Il troque ses lunettes pour des aviateurs et démarre avec les encouragements des autres. Allow me to enjoy myself, I am a winner, je fredonne les bras en l’air la chanson sur laquelle on a dansé en sortant.  

***Eben Ezer Tountian***

Je pensais trouver une maison vide à mon réveil de sieste, mais ce sont des voix masculines qui m’ont attiré sur la terrasse. Jérôme qui comptait rentrer ce matin est en pleine discussion avec Bruce. Le premier m’explique qu’il ne se voyait pas me laisser seul et le second préfère me questionner pendant qu’on se rend à l’étage.

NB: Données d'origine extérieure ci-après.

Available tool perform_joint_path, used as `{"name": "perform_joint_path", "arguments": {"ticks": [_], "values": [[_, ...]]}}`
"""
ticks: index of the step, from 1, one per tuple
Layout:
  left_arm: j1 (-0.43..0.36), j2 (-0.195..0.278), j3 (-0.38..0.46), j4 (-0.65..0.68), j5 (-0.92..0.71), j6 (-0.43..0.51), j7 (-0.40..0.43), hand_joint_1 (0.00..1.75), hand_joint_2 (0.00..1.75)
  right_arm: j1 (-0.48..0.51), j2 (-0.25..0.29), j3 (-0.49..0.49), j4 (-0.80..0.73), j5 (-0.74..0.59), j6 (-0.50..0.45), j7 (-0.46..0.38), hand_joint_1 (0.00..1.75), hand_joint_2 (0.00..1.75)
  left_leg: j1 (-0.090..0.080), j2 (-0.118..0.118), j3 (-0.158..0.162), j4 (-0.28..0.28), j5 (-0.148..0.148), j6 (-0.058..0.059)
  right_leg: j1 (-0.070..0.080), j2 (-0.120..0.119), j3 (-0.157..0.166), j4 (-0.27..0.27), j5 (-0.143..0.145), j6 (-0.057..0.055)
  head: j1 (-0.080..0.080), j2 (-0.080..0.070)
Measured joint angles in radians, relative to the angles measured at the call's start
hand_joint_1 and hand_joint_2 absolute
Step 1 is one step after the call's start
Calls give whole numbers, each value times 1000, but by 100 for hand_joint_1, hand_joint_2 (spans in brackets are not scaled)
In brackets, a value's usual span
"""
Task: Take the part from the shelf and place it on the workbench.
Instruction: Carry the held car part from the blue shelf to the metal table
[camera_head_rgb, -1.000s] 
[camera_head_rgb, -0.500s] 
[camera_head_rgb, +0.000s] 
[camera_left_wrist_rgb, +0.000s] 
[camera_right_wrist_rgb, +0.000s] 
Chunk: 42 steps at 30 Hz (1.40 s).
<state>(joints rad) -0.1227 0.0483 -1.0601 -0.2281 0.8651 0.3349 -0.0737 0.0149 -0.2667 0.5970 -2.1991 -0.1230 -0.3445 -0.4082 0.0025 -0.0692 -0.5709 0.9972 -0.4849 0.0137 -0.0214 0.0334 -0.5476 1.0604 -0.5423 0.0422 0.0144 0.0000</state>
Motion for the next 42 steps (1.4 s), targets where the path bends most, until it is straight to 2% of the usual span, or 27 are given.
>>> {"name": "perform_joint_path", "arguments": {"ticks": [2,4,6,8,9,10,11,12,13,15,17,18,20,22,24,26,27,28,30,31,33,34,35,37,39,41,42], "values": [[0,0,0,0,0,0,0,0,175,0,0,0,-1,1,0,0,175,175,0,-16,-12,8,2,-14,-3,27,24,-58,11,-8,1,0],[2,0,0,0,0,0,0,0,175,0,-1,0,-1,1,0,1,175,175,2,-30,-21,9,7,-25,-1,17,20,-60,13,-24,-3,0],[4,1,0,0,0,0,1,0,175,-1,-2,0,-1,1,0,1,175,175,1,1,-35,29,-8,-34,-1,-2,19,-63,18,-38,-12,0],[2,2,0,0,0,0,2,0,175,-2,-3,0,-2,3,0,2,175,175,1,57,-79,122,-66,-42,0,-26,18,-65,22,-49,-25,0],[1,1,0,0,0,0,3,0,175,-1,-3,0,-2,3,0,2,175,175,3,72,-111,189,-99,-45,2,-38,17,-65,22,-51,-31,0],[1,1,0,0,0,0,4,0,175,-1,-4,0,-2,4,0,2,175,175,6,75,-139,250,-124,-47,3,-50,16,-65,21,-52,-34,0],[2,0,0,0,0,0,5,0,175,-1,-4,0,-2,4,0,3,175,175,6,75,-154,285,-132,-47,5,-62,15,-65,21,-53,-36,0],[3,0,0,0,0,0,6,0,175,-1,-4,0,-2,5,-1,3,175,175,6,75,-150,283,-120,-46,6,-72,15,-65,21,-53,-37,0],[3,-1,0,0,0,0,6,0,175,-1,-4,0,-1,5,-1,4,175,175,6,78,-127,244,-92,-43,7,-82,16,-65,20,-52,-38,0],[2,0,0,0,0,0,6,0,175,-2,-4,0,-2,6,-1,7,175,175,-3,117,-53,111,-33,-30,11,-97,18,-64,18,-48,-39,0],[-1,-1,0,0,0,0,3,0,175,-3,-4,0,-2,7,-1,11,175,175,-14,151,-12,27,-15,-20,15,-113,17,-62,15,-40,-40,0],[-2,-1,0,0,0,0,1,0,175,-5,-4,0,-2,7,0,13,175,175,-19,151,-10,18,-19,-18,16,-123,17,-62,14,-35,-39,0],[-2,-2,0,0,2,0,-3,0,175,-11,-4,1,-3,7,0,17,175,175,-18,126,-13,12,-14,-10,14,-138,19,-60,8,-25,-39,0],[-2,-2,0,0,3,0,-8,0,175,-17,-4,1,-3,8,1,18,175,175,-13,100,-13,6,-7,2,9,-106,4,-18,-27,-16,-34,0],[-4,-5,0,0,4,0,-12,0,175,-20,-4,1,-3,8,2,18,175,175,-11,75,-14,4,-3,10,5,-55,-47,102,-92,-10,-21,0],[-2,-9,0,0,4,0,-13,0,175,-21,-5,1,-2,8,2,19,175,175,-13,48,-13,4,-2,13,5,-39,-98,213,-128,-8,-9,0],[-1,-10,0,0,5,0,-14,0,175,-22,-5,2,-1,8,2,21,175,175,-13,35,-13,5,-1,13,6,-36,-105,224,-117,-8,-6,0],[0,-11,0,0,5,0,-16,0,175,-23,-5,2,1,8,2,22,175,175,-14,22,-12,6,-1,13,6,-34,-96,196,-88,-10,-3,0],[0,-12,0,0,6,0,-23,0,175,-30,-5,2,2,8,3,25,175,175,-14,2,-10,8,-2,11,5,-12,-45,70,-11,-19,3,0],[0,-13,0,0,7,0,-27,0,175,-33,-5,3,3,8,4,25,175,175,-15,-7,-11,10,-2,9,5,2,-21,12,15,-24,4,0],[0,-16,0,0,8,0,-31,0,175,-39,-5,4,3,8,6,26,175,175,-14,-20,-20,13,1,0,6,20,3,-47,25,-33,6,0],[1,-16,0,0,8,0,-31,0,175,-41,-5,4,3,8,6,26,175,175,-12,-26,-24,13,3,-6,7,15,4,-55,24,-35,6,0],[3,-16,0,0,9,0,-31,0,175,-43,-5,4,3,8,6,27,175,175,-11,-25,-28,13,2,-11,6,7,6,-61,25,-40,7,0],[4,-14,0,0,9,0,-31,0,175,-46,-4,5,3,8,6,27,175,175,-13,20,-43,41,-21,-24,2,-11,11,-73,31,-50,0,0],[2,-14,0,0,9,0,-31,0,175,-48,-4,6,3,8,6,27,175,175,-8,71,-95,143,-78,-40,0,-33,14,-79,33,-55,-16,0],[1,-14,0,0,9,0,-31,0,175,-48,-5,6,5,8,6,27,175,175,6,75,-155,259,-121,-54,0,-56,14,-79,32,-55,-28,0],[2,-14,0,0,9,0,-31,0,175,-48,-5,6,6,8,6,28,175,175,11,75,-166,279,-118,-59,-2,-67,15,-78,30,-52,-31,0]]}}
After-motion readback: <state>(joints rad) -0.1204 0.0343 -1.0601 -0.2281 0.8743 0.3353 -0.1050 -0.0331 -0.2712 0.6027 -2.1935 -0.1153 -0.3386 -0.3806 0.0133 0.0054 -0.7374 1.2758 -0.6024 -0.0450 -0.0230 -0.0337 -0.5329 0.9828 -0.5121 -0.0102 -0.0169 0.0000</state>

— Pourquoi tu ne m’as pas prévenu que grossesse de femme est si insupportable?

— Tu m’as questionné avant d’enceinter? je rétorque avec humour.

— Pfff, je n’en peux plus des sautes d’humeur de Jennifer. Imagine, elle a osé me dire que j’ai un comportement broussailleux. Je te fous un coup au pied si tu ris.

J’ai quand même rigolé tandis qu’il continuait à se plaindre de ce que Jennifer fait avec son chic prénom.

— Elle en est à combien?

— Je sais? Fin du premier trimestre ou un truc comme ça.

— Courage alors, normalement, c’est la période la plus délicate sur différents plans.

— Bref, tu n’as rien ramené de votre fête là?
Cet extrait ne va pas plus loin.